Programs aren't going to have drastic changes to funding or reputation over night, though (right? OMG worried now!). You aren't going to apply to a program in one state, only to find they decide to move out of state by the time you're starting the program.

It's convenient to discount the articles 'guild' analogy by pointing out the faculty (the 'masters') aren't ranked high in prospective applicants. But I don't think it's because faculty isn't important, just that it's not something that can very easily be accounted for, so people rank other more fixed things as more important, because they can be better accounted for.

It's not like some research grad school where the 'masters' are basically selecting research assistants, and if the masters leave a program, often the assistants can leave with, or there are verbal contracts made based on how long a master/apprentice will be working together.

Maybe it's a good angle, though. Emailing some high-profile name at a program asking them to give you a verbal commitment they'll be there until the completion of your studies and ready to not only endorse you, but prepare for working together and teaching the classes you're in! If that was the nature of MFA programs, as with some types of programs, then I think faculty would be the top of the list. It's just not feasible as is, though, imo.

That said, who one ends up working with can matter greatly in networking. In fact, that's one of the biggest reasons I've been told I should definitely do an MFA (by people with MFAs and books). The networking is everything, and an MFA can lead to great networking opportunities and a foot in the door, or more. It's the reality of networking: common interests lead to common ties, common ties lead to a commonality and inclusion in common activities. Doesn't mean this is a good ol' boy system or conspiracy to exclude the outsiders, but it DOES happen (in all industries and in a natural if not unfair way) and it's a bit short sighted to see comments made around the net that the author of the article in question was just making things up that didn't even begin to exist. No, it begins to exist, and it's not surprising people are taking a fact, and trending it out into an extreme. Doesn't make it true, but doesn't make it shockingly illogical either.
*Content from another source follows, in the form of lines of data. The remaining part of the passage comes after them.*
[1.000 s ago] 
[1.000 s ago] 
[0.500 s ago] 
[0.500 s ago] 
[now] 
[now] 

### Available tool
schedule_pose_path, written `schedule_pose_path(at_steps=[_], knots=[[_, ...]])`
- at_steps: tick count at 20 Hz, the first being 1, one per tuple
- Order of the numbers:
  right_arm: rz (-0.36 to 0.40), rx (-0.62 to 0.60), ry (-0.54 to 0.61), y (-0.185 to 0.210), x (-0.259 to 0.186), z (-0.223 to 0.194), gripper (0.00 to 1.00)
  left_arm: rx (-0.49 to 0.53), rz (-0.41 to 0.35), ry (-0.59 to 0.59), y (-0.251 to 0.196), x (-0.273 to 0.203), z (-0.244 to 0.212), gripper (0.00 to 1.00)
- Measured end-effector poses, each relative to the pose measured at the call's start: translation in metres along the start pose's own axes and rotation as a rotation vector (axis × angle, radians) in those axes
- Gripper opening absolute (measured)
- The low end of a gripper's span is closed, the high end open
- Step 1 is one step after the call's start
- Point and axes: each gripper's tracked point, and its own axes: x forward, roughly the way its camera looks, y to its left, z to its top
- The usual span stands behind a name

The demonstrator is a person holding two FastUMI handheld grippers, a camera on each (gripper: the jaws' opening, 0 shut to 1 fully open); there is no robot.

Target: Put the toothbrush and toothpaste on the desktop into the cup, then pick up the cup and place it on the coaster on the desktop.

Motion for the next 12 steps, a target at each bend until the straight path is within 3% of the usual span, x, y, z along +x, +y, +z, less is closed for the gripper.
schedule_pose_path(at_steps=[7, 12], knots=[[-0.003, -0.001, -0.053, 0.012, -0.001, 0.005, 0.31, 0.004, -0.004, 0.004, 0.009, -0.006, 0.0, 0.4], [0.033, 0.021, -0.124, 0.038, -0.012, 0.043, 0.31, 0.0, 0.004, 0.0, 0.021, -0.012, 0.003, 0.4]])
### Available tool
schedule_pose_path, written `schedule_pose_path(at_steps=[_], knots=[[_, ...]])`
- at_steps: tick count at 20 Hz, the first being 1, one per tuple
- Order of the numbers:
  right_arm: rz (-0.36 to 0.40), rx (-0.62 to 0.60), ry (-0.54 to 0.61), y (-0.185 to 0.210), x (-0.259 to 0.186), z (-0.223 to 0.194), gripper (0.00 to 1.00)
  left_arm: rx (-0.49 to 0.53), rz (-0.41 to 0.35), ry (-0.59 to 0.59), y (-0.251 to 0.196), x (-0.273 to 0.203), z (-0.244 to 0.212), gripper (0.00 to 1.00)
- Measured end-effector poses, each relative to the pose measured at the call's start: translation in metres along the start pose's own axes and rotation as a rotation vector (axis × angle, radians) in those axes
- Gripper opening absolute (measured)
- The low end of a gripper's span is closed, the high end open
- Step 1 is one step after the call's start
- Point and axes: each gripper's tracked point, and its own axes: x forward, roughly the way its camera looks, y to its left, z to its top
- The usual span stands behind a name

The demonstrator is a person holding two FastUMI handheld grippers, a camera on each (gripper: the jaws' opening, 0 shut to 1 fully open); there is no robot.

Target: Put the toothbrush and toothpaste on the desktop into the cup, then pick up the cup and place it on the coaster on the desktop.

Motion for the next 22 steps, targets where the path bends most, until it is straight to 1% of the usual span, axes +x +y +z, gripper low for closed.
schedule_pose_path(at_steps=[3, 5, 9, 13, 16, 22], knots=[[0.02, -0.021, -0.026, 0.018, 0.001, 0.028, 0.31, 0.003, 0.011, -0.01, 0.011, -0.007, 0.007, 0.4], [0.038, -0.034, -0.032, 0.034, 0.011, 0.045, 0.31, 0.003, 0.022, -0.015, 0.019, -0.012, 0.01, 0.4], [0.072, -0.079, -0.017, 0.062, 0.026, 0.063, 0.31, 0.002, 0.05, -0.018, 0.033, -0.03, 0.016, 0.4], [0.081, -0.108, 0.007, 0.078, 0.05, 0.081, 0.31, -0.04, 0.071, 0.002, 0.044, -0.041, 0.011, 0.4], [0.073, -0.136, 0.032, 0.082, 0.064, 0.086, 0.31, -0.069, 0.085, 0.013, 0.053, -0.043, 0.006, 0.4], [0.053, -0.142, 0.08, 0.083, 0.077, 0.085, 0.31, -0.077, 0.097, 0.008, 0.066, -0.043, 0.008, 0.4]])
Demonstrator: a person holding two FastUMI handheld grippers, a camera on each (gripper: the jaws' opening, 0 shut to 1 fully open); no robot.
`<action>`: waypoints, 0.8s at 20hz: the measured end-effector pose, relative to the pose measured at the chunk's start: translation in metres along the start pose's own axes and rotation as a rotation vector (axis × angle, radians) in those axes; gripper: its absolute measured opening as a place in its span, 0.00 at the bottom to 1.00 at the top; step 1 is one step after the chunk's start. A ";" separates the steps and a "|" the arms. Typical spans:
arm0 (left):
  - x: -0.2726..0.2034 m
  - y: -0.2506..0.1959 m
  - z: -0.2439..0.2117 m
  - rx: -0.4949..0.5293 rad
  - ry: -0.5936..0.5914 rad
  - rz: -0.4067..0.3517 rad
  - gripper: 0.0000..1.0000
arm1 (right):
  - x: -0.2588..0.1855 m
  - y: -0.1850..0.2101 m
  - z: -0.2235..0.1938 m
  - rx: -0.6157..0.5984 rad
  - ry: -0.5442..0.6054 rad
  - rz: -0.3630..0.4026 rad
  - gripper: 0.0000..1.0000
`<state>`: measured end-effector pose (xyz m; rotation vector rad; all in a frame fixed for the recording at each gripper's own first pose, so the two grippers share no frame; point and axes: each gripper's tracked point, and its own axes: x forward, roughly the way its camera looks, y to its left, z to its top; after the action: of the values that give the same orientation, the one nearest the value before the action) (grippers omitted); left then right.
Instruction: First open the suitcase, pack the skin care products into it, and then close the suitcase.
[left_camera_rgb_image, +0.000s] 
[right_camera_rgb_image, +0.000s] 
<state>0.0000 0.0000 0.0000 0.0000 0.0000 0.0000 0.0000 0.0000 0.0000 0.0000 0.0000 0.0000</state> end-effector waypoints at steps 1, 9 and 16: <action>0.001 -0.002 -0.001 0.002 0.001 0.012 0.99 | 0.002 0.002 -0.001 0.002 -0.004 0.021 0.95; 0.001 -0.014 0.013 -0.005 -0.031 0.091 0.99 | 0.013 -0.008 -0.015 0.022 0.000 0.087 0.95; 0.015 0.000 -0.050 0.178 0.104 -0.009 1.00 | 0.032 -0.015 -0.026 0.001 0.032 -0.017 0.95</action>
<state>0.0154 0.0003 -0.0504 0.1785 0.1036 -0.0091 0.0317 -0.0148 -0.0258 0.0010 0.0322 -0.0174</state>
And many of the defenses of the article are starting to seem a bit defensive to the point it just supports the points the article makes (however clumsy). Many of the 'I agree' comments floating around the net are supporting the points raised in the article, and have nothing to do with the author. Yet so many of the 'I don't agree' just bash the author...

That dude set a trap, and [imo hilariously] so many people are falling right into it by bashing him personally and shouting him down as an ignorant outsider, which was precisely one of the points I felt he was [clumsily] trying to make: how quickly the so-called MFA insiders are willing to defensively do exactly that.

Claire Dawn said...

My colleague and I actually had a discussion on MFAs as a result of this.

He, and I think a lot of the public, have MFAs pegged for what they're not. They are not a guaranteed opportunity to sell a book. And most of what you will learn, you could probably learn on your own, with decades of research.

What an MFA is, really is an internship. The opportunity to practice under the watchful eye of a "master" and earn a qualification.